Exercise objective ::
The line containing "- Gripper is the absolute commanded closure" marks the end, so write out exactly every line from the top of the entries below through that one.

Information supplied ::
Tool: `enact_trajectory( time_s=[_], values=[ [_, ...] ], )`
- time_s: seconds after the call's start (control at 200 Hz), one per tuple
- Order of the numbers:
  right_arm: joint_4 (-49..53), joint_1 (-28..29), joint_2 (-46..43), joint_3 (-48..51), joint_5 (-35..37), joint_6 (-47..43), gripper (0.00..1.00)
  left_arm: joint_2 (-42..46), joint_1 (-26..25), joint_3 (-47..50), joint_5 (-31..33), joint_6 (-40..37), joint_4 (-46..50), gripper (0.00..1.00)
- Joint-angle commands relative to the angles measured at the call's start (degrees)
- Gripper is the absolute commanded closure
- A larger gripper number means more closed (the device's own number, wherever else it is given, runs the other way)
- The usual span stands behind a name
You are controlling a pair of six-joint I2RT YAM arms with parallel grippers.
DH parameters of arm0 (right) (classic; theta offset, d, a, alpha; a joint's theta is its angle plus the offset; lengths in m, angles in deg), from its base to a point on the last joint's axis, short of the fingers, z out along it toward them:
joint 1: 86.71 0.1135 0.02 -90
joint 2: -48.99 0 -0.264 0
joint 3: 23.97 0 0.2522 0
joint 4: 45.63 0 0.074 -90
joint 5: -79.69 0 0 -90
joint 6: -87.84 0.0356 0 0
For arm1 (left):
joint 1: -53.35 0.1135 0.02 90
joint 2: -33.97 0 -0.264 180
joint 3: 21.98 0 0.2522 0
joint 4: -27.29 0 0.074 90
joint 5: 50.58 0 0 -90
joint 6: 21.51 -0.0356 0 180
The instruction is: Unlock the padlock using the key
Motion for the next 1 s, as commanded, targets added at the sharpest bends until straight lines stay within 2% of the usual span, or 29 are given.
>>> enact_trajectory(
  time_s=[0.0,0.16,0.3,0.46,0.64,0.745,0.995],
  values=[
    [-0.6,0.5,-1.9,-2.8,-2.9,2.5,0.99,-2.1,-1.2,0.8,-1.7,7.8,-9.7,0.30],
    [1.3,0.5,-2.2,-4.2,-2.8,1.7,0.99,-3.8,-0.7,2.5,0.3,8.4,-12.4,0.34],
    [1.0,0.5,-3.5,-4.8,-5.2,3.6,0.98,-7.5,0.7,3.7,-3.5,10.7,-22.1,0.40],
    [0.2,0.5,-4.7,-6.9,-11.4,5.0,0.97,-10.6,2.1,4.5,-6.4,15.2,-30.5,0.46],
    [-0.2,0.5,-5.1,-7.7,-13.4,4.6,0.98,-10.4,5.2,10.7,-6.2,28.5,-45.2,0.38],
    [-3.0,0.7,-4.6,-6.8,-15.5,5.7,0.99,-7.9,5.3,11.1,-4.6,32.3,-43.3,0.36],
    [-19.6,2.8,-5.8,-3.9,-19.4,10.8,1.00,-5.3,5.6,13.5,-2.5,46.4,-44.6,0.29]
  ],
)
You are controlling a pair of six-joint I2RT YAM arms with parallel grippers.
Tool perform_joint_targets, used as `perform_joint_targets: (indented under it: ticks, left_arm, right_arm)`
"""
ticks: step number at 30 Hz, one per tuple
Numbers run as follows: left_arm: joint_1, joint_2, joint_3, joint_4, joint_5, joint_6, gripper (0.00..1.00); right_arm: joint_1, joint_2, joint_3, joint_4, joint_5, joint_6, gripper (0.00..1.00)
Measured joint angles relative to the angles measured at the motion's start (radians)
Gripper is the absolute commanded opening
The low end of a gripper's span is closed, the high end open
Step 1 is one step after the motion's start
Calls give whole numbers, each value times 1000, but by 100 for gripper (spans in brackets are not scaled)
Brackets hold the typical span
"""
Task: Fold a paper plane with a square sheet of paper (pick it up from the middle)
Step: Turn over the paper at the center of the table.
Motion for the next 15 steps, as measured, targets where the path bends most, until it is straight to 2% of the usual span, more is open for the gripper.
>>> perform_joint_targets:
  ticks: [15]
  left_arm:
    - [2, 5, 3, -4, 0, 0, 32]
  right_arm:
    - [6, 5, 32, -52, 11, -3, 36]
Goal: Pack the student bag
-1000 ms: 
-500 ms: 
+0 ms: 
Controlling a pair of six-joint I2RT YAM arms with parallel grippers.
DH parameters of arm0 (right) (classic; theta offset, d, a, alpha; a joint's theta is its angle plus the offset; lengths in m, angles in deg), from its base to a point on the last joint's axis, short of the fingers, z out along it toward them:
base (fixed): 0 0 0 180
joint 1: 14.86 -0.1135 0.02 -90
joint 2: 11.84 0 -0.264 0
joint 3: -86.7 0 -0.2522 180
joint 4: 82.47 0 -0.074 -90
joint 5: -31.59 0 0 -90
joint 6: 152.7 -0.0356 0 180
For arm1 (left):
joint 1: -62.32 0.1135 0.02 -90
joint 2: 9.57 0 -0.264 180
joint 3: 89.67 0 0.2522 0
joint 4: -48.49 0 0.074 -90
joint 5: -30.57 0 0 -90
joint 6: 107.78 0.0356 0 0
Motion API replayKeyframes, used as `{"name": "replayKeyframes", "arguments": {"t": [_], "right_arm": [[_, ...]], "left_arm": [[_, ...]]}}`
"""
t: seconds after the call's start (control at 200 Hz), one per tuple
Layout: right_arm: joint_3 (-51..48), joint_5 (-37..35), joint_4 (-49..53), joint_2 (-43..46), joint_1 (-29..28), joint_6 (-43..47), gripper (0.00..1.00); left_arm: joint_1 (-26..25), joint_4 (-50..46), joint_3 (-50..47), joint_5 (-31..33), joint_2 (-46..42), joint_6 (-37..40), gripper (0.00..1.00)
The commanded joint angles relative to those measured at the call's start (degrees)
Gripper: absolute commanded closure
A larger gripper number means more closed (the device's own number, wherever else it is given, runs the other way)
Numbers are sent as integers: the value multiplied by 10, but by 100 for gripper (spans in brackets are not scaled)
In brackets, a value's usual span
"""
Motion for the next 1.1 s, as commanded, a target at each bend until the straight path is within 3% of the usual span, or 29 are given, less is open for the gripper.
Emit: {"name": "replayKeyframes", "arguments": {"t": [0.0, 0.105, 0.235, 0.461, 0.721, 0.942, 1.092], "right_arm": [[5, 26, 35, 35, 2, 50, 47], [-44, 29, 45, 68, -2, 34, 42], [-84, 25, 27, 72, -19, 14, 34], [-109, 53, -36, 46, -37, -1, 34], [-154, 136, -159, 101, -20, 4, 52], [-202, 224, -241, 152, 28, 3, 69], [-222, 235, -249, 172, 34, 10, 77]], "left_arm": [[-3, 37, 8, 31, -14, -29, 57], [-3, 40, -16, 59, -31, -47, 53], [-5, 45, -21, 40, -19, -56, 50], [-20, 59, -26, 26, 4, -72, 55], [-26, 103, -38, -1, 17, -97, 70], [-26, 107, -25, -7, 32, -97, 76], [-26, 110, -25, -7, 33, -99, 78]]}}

Your response ::
Tool: `enact_trajectory( time_s=[_], values=[ [_, ...] ], )`
- time_s: seconds after the call's start (control at 200 Hz), one per tuple
- Order of the numbers:
  right_arm: joint_4 (-49..53), joint_1 (-28..29), joint_2 (-46..43), joint_3 (-48..51), joint_5 (-35..37), joint_6 (-47..43), gripper (0.00..1.00)
  left_arm: joint_2 (-42..46), joint_1 (-26..25), joint_3 (-47..50), joint_5 (-31..33), joint_6 (-40..37), joint_4 (-46..50), gripper (0.00..1.00)
- Joint-angle commands relative to the angles measured at the call's start (degrees)
- Gripper is the absolute commanded closure

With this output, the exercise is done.